本组病例中异常及低异常纤维蛋白原血症患者的FIB∶C显著低于低纤维蛋白原血症。Wan等[23]的发现低异常纤维蛋白原血症患者的FIB∶C最低，异常和低纤维蛋白原血症患者的FIB∶C相近。本组病例异常纤维蛋白原血症患者TT显著延长，Roberts等[24]推荐将TT明显延长作为初始诊断异常纤维蛋白原血症的依据。异常以及低异常纤维蛋白原血症患者基因突变以错义突变为主，且FGA外显子2和FGG外显子8的突变占全部突变位点的71％，欧洲的流行病学调查则显示这两个位点的突变占比83.9％[22]，提示对患者进行基因检测时可优先筛查这两个区域以提高效率。我们发现异常及低异常纤维蛋白原血症患者常见FGA和FGG基因突变，无/低纤维蛋白原血症患者常见FGB基因突变，这与Casini等[22]的研究结果一致，他们发现低纤维蛋白原血症70％的错义突变发生于FGB。目前http://site.geht.org/的在线数据库中记录了250多种致病突变，我们在本组病例中发现了16种新突变，中国人群的热点突变FGG Arg301His（c.902G>A）、FGG Arg301Cys（c.901C>T）、FGA Arg35His（c.104G>A）和FGA Arg35Cys（c.103C>T）与欧美国家一致[22]，欧洲国家常见的FGA IVS 4+1[21]在本组病例中没有检出。
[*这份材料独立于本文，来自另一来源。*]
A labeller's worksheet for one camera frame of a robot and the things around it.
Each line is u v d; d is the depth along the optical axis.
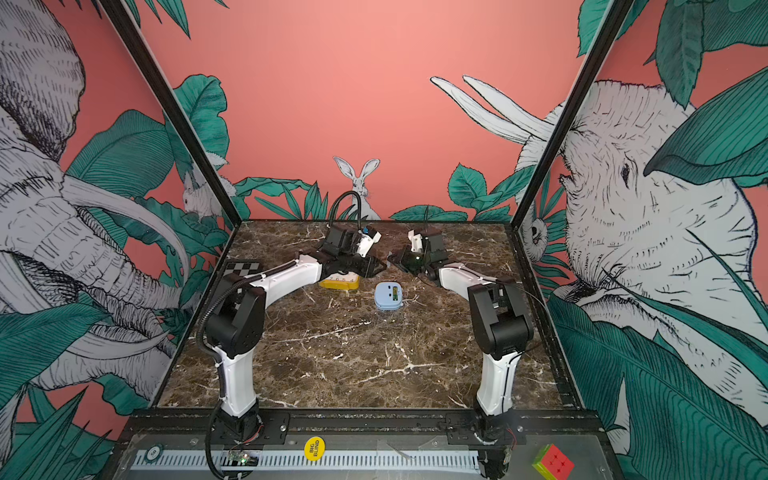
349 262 0.80
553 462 0.66
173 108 0.86
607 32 0.71
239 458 0.70
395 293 0.96
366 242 0.85
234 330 0.51
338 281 0.98
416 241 0.90
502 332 0.52
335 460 0.70
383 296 0.96
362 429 0.75
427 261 0.78
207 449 0.66
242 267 1.01
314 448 0.71
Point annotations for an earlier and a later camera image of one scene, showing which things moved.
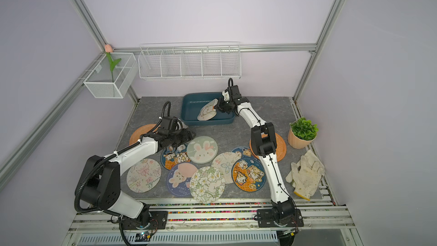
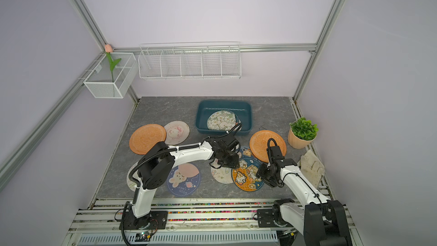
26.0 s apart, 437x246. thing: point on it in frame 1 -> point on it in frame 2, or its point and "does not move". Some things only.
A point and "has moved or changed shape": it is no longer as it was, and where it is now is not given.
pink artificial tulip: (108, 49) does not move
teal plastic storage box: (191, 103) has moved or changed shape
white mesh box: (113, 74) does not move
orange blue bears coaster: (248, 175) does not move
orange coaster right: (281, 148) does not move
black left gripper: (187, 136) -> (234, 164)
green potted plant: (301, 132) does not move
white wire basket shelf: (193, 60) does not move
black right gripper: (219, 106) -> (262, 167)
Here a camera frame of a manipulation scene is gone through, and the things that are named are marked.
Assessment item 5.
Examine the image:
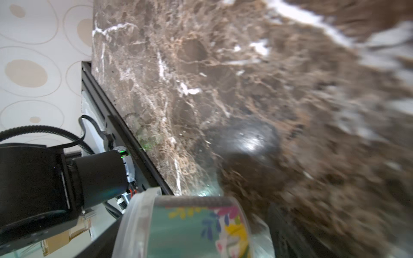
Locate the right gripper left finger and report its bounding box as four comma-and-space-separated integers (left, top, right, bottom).
75, 217, 123, 258

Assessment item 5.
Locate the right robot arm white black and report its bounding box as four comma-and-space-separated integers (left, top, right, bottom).
1, 125, 254, 258

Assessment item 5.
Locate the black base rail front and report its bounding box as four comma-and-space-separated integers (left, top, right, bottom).
81, 61, 173, 195

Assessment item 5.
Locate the green floral label jar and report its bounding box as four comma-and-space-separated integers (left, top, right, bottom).
112, 188, 253, 258

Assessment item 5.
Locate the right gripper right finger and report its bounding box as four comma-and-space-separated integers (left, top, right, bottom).
266, 203, 337, 258
此外，基因突变分析可对有家族史的患者进行提前诊断，在妊娠、手术等情况进行替代治疗以防止发生出血[25]。而且基因突变分析可以鉴别先天性纤维蛋白原缺乏和继发性纤维蛋白原缺乏，从而明确病因，有助于指导长期治疗。基因突变分析还可以明确纤维蛋白原结构或者功能的异常，这对诊断异常纤维蛋白原血症尤为重要。此外，基因突变分析还可预测部分患者的临床表型，例如部分FGG突变与遗传性淀粉样变性相关，部分FGA突变与血栓形成相关[26]。因此，我们建议在条件允许的情况下对纤维蛋白原缺乏患者进行基因突变检测。

综上，本组先天性纤维蛋白原病患者多数症状轻微或者无症状，无纤维蛋白原血症患者症状严重且年龄较小，需引起重视。FIB∶C与出血程度存在负相关关系，FIB∶Ag>1 g/L足以预防出血。基因检测有助于疾病分型诊断，FIB∶C/FIB∶Ag比值<0.7可作为临床分型诊断的依据。TT可作为异常纤维蛋白原血症的诊断依据以及纤维蛋白原替代治疗的疗效判定指标。